▶ _WHAT YOU WILL DO_:
Filter the entries down to the lines containing "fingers", and copy those lines.

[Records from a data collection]
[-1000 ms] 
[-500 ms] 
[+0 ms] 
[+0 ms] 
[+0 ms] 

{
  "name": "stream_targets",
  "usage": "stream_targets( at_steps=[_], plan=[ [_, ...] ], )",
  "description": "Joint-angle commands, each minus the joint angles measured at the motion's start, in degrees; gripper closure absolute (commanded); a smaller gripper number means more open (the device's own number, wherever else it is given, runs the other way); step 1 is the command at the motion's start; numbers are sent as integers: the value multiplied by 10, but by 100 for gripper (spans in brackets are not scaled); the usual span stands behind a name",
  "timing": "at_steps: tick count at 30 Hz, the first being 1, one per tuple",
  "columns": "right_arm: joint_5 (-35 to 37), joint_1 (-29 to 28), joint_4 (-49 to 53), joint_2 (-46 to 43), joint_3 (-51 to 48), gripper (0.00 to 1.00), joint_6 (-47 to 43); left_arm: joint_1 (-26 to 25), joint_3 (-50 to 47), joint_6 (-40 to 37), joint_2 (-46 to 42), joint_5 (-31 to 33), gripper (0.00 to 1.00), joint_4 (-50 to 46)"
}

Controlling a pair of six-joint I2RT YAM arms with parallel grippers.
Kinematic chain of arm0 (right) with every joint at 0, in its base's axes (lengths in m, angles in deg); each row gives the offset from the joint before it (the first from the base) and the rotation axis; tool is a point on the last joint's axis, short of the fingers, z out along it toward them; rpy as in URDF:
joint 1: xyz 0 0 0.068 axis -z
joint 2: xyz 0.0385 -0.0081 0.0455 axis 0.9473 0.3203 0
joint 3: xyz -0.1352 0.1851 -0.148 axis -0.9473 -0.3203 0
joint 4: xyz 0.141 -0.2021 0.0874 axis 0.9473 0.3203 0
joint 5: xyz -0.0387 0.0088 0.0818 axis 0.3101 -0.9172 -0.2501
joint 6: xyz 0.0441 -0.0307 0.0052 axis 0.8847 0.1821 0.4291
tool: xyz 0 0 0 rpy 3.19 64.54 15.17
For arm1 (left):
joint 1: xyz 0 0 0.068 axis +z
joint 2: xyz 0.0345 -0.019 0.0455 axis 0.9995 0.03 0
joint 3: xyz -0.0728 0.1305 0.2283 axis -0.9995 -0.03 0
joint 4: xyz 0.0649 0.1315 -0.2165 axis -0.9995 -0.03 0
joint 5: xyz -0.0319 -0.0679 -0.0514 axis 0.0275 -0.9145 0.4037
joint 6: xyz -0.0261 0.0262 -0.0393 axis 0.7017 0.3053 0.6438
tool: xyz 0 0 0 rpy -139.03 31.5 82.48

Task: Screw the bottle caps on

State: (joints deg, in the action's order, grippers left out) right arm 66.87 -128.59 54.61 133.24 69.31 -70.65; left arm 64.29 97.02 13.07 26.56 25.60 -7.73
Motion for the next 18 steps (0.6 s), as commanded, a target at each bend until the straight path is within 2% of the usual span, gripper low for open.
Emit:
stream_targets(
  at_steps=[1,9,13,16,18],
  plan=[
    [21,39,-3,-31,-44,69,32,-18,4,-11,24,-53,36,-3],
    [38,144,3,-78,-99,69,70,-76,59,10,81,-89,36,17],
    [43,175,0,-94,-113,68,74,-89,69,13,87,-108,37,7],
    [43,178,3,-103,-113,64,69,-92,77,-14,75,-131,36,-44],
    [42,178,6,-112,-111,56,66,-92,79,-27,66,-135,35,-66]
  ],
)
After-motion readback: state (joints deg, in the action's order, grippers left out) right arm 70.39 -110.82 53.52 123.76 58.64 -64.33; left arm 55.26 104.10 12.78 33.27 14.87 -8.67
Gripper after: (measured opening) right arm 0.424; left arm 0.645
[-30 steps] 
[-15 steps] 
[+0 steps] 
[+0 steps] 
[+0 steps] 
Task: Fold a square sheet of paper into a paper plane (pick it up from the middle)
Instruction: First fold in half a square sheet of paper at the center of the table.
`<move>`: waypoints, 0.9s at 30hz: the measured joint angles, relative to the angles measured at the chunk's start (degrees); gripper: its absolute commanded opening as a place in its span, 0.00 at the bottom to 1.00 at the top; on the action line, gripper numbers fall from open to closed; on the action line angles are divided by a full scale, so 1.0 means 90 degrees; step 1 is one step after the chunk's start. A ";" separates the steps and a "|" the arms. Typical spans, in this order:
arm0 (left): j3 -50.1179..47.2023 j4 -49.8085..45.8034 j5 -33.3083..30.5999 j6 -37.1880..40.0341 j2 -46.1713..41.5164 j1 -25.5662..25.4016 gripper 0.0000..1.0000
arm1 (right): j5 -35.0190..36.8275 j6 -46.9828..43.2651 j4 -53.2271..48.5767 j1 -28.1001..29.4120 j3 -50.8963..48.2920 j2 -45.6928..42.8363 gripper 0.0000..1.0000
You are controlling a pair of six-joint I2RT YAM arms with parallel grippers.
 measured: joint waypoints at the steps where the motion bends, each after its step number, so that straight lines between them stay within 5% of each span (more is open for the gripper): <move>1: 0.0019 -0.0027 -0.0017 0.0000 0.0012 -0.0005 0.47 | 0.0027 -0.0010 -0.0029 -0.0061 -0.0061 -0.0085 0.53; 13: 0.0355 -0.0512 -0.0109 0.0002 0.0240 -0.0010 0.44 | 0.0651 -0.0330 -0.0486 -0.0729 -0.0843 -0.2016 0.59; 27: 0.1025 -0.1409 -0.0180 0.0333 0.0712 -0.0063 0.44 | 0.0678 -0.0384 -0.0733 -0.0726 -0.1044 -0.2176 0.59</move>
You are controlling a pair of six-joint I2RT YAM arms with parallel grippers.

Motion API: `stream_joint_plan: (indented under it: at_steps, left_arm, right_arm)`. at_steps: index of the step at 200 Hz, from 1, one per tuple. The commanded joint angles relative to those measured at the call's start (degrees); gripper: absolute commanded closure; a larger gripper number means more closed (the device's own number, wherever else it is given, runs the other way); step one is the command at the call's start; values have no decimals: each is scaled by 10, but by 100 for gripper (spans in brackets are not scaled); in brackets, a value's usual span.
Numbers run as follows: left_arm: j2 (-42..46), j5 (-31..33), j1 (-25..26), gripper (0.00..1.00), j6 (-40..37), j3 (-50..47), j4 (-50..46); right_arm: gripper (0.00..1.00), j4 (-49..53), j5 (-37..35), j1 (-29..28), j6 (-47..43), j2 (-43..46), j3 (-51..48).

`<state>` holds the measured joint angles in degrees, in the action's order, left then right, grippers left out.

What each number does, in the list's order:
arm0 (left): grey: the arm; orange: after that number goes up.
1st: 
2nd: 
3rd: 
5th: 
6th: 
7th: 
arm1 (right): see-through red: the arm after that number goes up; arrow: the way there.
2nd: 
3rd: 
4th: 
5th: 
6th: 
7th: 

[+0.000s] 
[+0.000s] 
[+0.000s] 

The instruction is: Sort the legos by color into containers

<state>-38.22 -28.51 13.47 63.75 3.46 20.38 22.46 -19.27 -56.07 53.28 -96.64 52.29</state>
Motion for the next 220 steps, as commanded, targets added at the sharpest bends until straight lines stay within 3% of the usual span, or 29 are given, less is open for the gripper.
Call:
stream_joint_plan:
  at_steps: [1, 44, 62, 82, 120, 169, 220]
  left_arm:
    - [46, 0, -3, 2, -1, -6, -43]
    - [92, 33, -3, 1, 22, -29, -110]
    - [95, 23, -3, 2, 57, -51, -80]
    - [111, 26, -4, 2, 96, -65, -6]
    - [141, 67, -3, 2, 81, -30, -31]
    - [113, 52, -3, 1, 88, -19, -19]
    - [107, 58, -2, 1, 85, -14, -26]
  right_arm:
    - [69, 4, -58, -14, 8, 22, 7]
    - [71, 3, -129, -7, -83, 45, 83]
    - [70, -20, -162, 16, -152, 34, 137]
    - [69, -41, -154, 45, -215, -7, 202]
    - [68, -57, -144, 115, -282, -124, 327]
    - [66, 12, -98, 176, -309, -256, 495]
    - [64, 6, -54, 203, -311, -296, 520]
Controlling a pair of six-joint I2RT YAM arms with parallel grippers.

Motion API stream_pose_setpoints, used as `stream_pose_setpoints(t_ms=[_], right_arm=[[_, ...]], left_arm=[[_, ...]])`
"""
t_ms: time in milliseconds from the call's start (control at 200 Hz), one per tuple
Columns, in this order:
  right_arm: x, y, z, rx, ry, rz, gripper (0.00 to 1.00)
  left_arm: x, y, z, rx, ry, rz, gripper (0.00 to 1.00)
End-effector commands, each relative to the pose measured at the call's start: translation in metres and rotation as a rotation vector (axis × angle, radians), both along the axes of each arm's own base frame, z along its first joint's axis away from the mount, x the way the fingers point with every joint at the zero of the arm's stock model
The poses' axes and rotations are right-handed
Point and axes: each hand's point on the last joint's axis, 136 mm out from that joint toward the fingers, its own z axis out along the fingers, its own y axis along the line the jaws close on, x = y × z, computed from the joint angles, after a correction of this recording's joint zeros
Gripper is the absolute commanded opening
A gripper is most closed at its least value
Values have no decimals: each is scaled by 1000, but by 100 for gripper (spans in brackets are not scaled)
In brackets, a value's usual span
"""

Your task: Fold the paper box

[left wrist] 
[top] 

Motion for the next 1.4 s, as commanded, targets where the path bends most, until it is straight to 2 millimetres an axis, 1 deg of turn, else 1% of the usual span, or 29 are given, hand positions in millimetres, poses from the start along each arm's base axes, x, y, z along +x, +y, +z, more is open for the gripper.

▶ _WRITTEN REPLY_:
Kinematic chain of arm0 (right) with every joint at 0, in its base's axes (lengths in m, angles in deg); each row gives the offset from the joint before it (the first from the base) and the rotation axis; tool is a point on the last joint's axis, short of the fingers, z out along it toward them; rpy as in URDF:
End-effector commands, each relative to the pose measured at the call's start: translation in metres and rotation as a rotation vector (axis × angle, radians), both along the axes of each arm's own base frame, z along its first joint's axis away from the mount, x the way the fingers point with every joint at the zero of the arm's stock model
Point and axes: each hand's point on the last joint's axis, 136 mm out from that joint toward the fingers, its own z axis out along the fingers, its own y axis along the line the jaws close on, x = y × z, computed from the joint angles, after a correction of this recording's joint zeros

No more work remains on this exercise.